Japan’s Nissan is betting on solid-state batteries and is playing gigacast for the next generation of electric vehicles.

Japan’s Nissan is betting on solid-state batteries and is playing gigacast for the next generation of electric vehicles.

Japanese automaker Nissan Motor will begin mass production of advanced batteries for electric vehicles as early as 2029, using large casting machines to increase efficiency and cut costs for future models, the automaker said Tuesday.

Nissan is funding technological development to fend off fierce competition from rivals such as Tesla and BYD, which have come to the fore in producing battery-powered vehicles.

Japan’s third-largest factory will conduct prototype tests and manufacture solid-state batteries at an unfinished pilot plant in Yokohama, a city near Tokyo, before building production capacity.

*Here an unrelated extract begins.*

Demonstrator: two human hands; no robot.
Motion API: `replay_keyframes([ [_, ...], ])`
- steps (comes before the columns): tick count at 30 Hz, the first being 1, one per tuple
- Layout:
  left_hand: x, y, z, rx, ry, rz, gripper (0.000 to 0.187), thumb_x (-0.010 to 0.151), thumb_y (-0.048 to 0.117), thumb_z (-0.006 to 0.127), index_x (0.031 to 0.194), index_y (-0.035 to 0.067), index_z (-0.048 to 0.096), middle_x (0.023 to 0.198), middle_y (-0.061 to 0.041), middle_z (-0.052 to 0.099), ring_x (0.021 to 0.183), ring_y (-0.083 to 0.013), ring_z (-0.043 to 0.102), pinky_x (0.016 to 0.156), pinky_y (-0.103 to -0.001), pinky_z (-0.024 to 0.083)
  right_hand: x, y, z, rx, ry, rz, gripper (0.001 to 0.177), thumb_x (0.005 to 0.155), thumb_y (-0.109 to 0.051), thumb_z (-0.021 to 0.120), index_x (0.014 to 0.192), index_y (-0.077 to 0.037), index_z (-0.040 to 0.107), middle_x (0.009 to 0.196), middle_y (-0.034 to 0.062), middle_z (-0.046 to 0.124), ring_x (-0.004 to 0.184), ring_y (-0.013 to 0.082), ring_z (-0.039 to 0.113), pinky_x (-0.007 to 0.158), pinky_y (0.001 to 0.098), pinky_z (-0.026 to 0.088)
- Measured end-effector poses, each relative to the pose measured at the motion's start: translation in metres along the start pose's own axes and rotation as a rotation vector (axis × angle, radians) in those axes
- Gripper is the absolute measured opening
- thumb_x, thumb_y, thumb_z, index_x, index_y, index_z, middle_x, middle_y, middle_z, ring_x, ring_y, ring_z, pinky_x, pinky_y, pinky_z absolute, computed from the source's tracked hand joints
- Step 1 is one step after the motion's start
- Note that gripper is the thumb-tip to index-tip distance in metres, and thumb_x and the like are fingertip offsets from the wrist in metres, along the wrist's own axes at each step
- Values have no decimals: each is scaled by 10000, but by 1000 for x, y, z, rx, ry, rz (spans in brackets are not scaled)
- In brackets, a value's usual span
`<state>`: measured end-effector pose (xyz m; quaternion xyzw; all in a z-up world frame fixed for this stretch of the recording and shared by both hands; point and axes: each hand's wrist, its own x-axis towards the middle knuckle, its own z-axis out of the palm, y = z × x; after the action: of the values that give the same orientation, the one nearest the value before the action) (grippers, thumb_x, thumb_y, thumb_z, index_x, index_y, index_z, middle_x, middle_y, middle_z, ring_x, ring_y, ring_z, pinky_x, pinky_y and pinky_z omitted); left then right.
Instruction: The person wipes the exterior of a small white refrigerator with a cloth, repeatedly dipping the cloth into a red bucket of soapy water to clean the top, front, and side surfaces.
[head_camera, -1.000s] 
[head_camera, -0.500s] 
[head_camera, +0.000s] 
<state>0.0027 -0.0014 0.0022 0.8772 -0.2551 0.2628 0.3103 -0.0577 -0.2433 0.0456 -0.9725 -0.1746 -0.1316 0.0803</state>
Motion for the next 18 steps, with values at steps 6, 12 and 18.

Solid state batteries are expected to charge faster and last longer than conventional batteries.

Nissan expects the first solid-state batteries to be manufactured at the site starting in March 2025. Starting in the fiscal year starting in April 2028, Nissan will deploy 100 workers on a shift basis to increase production to 100 megawatt hours per month.

The company will also start manufacturing the rear floor of the electric vehicles it sells using high-performance machinery from a year ago. This process will reduce manufacturing costs by 10% and reduce component weight by 20%, it said.

Nissan has been using cast plates for front air-conditioning structural parts at its Tochigi plant for more than 15 years, said Hideyuki Sakamoto, executive vice president of production and supply management.

The automaker has considered various options for the bodywork, he added. “In the end, we chose Gigacasting’s 6,000-ton machine to produce the rear bodywork of the cars from cast aluminum.

Nissan plans to launch 30 new models over the next three years. Of these, 16 will be electrified, including eight battery-only vehicles and four plug-in hybrids.

The carmaker, which pioneered electric cars with its battery-powered Leaf, wants to reduce the cost of the next generation of such cars by 30% to be comparable to combustion engines by 2030.

Nissan is considering a strategic partnership with domestic rival Honda Motor to collaborate on the development of key components for electric vehicles and artificial intelligence in automotive software platforms, the companies said last month. (Reporting by Daniel Leussink, editing: Mark Potter)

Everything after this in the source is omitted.